Problem requirements: Where the line with "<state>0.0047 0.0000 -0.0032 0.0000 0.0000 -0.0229" appears below, start writing out lines exactly, and finish with the line with "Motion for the", which is included; write out nothing else.
== Segment start ==
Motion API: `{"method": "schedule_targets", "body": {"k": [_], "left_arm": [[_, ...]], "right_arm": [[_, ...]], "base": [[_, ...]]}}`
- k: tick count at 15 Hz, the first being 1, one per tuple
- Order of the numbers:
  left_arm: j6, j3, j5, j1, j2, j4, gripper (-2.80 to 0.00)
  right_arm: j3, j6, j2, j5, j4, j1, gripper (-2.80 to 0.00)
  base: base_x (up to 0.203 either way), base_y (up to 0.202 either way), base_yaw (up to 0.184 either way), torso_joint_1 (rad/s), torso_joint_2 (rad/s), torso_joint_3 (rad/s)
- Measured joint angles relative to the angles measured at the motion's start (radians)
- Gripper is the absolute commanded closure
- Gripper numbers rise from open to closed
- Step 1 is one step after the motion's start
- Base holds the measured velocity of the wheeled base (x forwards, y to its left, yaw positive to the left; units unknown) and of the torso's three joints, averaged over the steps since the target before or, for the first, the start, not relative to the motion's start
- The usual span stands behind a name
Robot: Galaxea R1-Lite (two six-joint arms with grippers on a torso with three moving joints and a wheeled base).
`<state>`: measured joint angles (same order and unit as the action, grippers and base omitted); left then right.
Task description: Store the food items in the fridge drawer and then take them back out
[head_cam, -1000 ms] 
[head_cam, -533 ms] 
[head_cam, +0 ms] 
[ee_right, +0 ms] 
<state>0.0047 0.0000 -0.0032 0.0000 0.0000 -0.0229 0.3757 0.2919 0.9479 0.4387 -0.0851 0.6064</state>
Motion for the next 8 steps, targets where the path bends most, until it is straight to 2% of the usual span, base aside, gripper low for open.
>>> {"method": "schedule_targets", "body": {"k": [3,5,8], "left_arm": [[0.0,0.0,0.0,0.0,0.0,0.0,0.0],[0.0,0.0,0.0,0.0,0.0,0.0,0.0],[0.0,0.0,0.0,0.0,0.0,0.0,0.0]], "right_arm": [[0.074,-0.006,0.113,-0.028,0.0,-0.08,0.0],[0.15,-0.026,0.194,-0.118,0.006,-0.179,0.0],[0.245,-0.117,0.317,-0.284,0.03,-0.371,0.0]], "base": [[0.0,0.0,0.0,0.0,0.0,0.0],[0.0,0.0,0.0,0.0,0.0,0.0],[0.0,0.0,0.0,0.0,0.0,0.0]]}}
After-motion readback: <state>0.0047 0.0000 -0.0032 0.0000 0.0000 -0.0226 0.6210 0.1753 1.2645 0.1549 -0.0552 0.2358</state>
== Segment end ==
Solution:
<state>0.0047 0.0000 -0.0032 0.0000 0.0000 -0.0229 0.3757 0.2919 0.9479 0.4387 -0.0851 0.6064</state>
Motion for the next 8 steps, targets where the path bends most, until it is straight to 2% of the usual span, base aside, gripper low for open.

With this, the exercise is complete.